Crosstalk UPDATE–October 27, 2015

I FINALLY FINISHED MY NOVEL!

Oh, frabjous day! Calloo-dallay!

Happiness! Fireworks! Delirium! Joy!

I’ve finally finished my novel. I know, I know, I said that a year ago, and I did think it was finished when I turned it in– and then spent months and months doing the revisions (three separate rounds of changes and cuts) and cursing the day I’d decided to write the stupid thing.

But now it’s done–well, not quite; I still have the copy-edited manuscript and the galley to go–and it will be out next fall! Yay!

It’s called CROSSTALK, and it’s about telepathy–and our overly communicating world. It’s also about helicopter mothers, social media, Joan of Arc, sugared cereals, Bridey Murphy, online dating, zombie movies, Victorian novels, and those annoying songs you get stuck in your head and can’t get rid of!

Here’s the set-up: My heroine Briddey Flannigan works at a smartphone company . Her on-the-fast-track boyfriend Trent has just talked her into the two of them having an EED, a minor surgical procedure that makes it possible for the couple to sense each other’s feelings–but only if you’re both emotionally committed. Otherwise, it doesn’t work.

“Oh, you’re so lucky!” her assistant enthuses. “It proves he loves you!” And everyone else is thrilled for her–except for C.B. Schwartz, the scruffy tech genius down in the basement, and her constantly meddling Irish-American family, who all think it’s a terrible idea. And dangerous.

“What if you come out of the surgery a vegetable?” C.B. asks her.

“It’s perfectly safe,” she assures him. Brad and Angelina have had it done. And Kate and William. And nobody’s had any bad side effects. What could possibly go wrong? And in spite of their warnings, Briddey goes ahead and has it done.

And nothing does go wrong: she comes through the surgery just fine, and even begins sensing emotions earlier than the doctor said she would. Only they’re not Trent’s emotions. And a few minutes later, when she finds herself not just empathetic, but telepathic, she’s linked not to Trent, but to C.B.

And she can’t tell Trent because you’re only supposed to be able to connect to someone you’re in love with, and she can’t tell her family because they’ll say, “I told you so!”, and she can’t tell the doctor because he’ll think she’s crazy, and meanwhile, C.B. is making smart remarks and offering all sorts of unhelpful advice. And you ain’t seen nothin’ yet.

Things are about to get much, much worse…

The novel was partly inspired by our wildly over-connected world, in which we’re constantly bombarded with communication, most of it unwelcome, and partly by the misconceptions people have about what being telepathic would be like. They always assume it would either be profitable (finding out people’s computer codes or social security numbers or blackmailable personal secrets) or fun.

So not true. In the first place, people think all kinds of things we don’t want to hear. “No man is a hero to his valet,” Madame Cornuel famously said. Or to anyone who can hear what he’s thinking. I mean, do you really want to be privy to all the crabby, spiteful, nasty, malicious, and downright unhinged things people think?

In the second place, listening to people’s thoughts would be terminally boring. I often write at Starbucks and unwillingly overhear lots of conversations. On one occasion I was stuck next to two women having a riveting discussion. “I’ve got to go to the grocery store after I leave here,” one of them said. “I don’t know what to buy for supper.

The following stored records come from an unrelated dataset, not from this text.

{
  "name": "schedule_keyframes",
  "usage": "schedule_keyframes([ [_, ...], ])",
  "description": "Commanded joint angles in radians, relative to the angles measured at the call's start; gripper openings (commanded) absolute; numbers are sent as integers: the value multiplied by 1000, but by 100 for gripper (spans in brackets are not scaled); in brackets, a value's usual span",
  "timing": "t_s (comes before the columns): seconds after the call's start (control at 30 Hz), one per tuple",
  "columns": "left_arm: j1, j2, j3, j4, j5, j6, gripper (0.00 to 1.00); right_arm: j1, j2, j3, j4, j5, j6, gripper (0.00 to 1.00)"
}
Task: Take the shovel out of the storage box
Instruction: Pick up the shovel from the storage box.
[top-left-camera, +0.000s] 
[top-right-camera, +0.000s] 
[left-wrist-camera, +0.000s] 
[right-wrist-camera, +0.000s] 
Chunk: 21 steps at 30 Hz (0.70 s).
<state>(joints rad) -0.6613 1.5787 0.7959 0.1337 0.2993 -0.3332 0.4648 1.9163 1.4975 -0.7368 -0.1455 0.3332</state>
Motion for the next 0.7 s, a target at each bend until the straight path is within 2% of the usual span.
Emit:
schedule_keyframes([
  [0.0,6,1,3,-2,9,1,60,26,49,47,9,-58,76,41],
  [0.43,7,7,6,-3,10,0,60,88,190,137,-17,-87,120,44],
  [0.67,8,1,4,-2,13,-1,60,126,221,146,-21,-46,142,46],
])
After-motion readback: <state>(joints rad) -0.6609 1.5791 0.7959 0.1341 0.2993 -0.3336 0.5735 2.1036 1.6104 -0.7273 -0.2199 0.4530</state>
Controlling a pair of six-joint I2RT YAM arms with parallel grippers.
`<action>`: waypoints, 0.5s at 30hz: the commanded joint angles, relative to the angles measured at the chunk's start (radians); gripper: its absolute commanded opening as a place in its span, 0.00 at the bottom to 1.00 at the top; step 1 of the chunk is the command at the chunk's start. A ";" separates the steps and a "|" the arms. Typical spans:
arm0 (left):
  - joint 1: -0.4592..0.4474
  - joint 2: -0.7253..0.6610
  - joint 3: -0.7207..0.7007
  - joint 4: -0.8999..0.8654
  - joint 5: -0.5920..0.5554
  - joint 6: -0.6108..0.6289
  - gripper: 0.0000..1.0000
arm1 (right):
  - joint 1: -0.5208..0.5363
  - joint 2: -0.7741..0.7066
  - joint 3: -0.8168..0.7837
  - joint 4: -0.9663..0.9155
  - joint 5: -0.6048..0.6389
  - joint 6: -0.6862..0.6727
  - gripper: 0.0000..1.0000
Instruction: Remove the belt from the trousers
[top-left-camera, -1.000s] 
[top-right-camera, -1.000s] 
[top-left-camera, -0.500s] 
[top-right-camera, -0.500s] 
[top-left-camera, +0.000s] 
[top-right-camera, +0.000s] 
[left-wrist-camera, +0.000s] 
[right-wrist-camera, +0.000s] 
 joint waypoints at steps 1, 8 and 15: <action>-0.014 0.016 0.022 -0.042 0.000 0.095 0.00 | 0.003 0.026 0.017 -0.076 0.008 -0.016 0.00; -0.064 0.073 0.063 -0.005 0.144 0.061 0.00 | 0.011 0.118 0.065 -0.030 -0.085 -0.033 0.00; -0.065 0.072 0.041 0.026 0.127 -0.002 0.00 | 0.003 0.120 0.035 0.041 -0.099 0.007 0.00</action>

I was thinking a beef roast and potatoes with carrots or maybe green beans, only Bob doesn’t like them. Maybe I could make a meat loaf. Or pork chops.” This went on for forty-five minutes while her friend said not a word. (Actually, it might have been interesting to hear what she was thinking.) Do you really want to be stuck listening to that? Or to some guy going on and on about how he hates his boss–or his ex-wife? And just think what the upcoming election season would be like?

And there’s no reason to think you’d be able to just listen to the parts you wanted to, like Mel Gibson did in that awful movie, What Women Want. Or that you could choose who to listen to. You might very well hear them night and day. And there’s no guarantee it would be limited to people you know. You might be stuck hearing that bratty five-year-old on the plane behind you. Or the thoughts of a serial killer. Or a Wall Street broker. Not a pretty picture.

I considered all these unpleasant possibilities–and a bunch of others–when I was writing Crosstalk. So I guess you could call it an anti-telepathy telepathy novel. On the other hand, there might be some aspects of being mentally connected to another person that might be truly lovely, like…

No, I’d better let you find those out for yourselves. Crosstalk, coming out from Random
House next fall. I’ll keep you posted on exactly when.

And in the meantime, Hurray! I’m done!